How should we protect children with disabilities from being marginalised, excluded or bullied at school?

How should we protect children with disabilities from being marginalised, excluded or bullied at school? Inclusive education has the possibility of opening many doors that were previously closed but children with disabilities may have a significantly less enjoyable experience of schooling than many of their peers

According to researchers, children with special needs often have a lower social standing among the other students in the classroom which may lead to them so frequently becoming the targets of bullying. For children with special needs, and their parents, this present unique challenges that can, at times, overwhelm. “Many parents have a hard enough time dealing with the day-to-day challenges of life with a special needs child. Add bullying into the mix and everybody is just completely overwhelmed,” said one parent.
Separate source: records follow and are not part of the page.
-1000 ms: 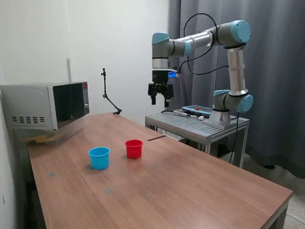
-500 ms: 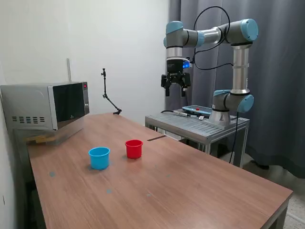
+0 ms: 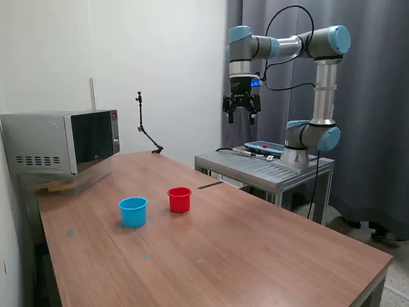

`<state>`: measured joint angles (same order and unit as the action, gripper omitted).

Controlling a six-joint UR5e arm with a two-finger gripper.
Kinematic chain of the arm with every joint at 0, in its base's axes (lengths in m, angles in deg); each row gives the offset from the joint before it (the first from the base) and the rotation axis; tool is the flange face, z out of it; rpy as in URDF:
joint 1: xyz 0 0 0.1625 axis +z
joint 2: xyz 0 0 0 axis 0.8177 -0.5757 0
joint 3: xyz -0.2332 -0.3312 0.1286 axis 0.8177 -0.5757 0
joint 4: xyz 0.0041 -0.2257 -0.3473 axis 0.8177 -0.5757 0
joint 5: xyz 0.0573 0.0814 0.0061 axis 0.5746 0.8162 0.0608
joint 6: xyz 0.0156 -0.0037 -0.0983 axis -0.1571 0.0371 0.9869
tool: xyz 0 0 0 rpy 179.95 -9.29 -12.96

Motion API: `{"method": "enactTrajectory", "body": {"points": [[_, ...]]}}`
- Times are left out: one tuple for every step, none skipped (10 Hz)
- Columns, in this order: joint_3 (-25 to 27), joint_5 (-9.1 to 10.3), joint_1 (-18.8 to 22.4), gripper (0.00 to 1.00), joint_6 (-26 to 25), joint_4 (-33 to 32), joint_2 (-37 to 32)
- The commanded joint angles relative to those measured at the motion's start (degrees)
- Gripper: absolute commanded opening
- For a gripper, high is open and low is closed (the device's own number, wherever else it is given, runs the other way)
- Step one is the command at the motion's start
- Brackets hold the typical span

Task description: Place red objects in the red bin, and blue objects in the blue bin.

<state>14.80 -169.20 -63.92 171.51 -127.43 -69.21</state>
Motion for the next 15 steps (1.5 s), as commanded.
{"method": "enactTrajectory", "body": {"points": [[-0.07, -2.54, -0.86, 1.00, -0.33, 0.28, -2.28], [0.45, -2.37, -1.91, 1.00, -0.33, 0.29, -3.51], [0.97, -2.37, -2.01, 1.00, -0.16, 0.29, -4.05], [0.80, -2.37, -2.27, 1.00, 0.02, 0.29, -4.14], [0.54, -2.37, -2.36, 1.00, 0.11, 0.29, -4.14], [0.54, -2.37, -2.45, 1.00, 0.11, 0.29, -4.05], [0.63, -2.37, -2.45, 1.00, 0.11, 0.29, -4.05], [0.63, -2.37, -2.45, 1.00, -0.07, 0.29, -4.05], [0.45, -2.37, -2.62, 1.00, -0.24, 0.29, -4.05], [0.28, -2.28, -3.23, 1.00, -0.33, 0.29, -4.05], [0.01, -2.28, -3.67, 1.00, -0.42, 0.29, -3.79], [0.01, -2.19, -4.03, 1.00, -0.42, 0.29, -3.79], [0.01, -2.28, -4.03, 1.00, -0.42, 0.29, -3.70], [0.01, -2.28, -4.03, 1.00, -0.42, 0.29, -3.70], [0.19, -2.28, -4.03, 1.00, -0.42, 0.29, -3.87]]}}
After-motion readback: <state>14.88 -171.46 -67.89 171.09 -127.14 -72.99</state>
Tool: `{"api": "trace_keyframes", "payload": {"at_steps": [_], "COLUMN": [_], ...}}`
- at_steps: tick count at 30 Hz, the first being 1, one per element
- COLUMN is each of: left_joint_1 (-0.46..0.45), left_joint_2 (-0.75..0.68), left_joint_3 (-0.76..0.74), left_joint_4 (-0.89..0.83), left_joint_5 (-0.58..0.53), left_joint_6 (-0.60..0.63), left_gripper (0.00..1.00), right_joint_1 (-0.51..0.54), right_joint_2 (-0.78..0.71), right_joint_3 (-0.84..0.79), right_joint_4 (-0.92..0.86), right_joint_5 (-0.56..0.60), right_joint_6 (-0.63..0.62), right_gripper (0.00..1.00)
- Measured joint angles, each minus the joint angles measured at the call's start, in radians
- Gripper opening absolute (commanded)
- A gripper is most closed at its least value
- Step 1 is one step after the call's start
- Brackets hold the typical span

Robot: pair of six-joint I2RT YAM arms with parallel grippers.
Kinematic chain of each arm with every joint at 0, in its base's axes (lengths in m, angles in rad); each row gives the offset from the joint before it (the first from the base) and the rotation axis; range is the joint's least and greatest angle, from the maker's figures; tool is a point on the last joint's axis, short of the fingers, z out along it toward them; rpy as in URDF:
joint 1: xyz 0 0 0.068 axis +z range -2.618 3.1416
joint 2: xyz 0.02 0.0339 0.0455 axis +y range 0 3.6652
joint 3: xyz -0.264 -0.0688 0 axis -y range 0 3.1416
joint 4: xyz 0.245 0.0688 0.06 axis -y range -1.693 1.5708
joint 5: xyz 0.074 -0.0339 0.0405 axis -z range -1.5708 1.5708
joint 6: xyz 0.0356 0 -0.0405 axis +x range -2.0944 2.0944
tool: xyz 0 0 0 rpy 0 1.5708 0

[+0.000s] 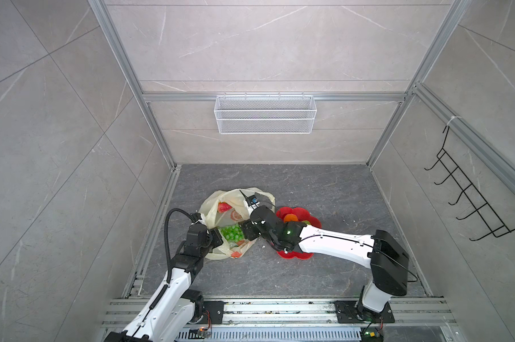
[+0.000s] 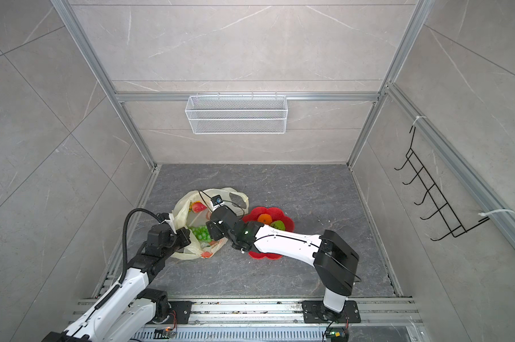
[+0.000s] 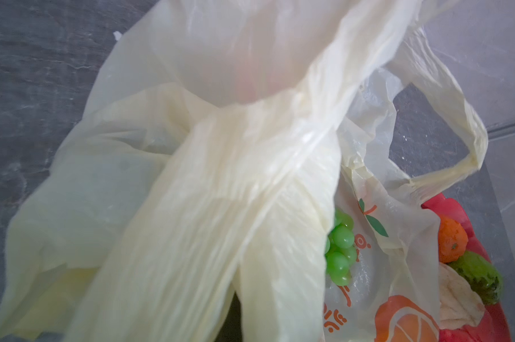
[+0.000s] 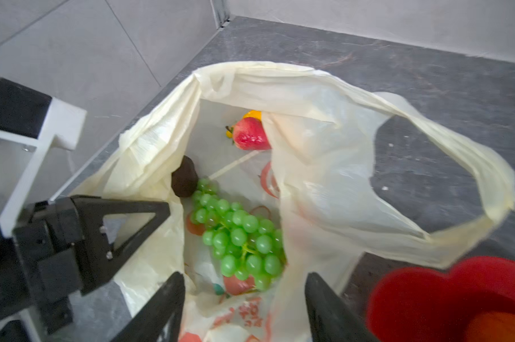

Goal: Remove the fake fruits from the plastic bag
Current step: 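Reach the right gripper back into the bag toward the dark purple fruit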

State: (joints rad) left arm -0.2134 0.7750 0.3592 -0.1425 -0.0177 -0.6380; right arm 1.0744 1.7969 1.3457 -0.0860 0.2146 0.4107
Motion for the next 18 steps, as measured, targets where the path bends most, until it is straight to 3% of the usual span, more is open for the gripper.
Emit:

Research conducted has demonstrated conclusively that children with disabilities are significantly more likely than their peers to be the victims of bullying. A study in the British Journal of Learning Support (2008) found that 60 percent of students with disabilities reported being bullied compared to 25% of the general student population. According to researchers Wall, Wheaton and Zuver (2009) only 10 studies have been conducted in the United States on bullying and developmental disabilities. All studies found that children with disabilities were 2 to 3 times more likely to be victims of bullying than their non-disabled peers. In addition, the researchers found that the bullying experienced by these children was more chronic in nature and was most often directly related to their disability

Many classmates choose to not be friends with these children, thus leaving them purposely out of the social fabric in the classroom. Simply stated, students with disabilities stand out by virtue of behavioural, vocal or physical challenges

Overall, researchers have concluded that children with special needs are bullied more because:

• They may have a low frustration tolerance. When frustration increases and reaches a threshold, it can lead to a meltdown, which makes the person stand out as being different.

• Students with developmental disabilities may have difficulty paying attention to more than one piece of information, which may cause them to stay “stuck” in a conversation. Such actions can have adverse effects on their social skills and make it difficult for them to hold conversations and make friends. They may also have different interest, because of their level of cognitive development, from their peers

• children with autism and Asperger’s syndrome have higher rates of peer rejection and higher frequencies of verbal and physical attacks because of difficulties with social interaction and the inability to read social cues. They are also more likely to be thought of as odd, abnormal and even dangerous

• Children with a degree of motor difficulty have difficulty reading, writing and participating in games. As such, they are often made fun of on the playground and in class because they are unable to perform age-appropriate motor skills, such as kicking a ball to the right person or colouring in the lines. Students with physical impairments may move slower, have less stamina and an unsteady gait. These conditions, as well as others, may be viewed as signs of weakness and precipitate physical or verbal abuse. Children with cerebral palsy may dribble or eat in a messier way than their peers which may result I their being ostracised.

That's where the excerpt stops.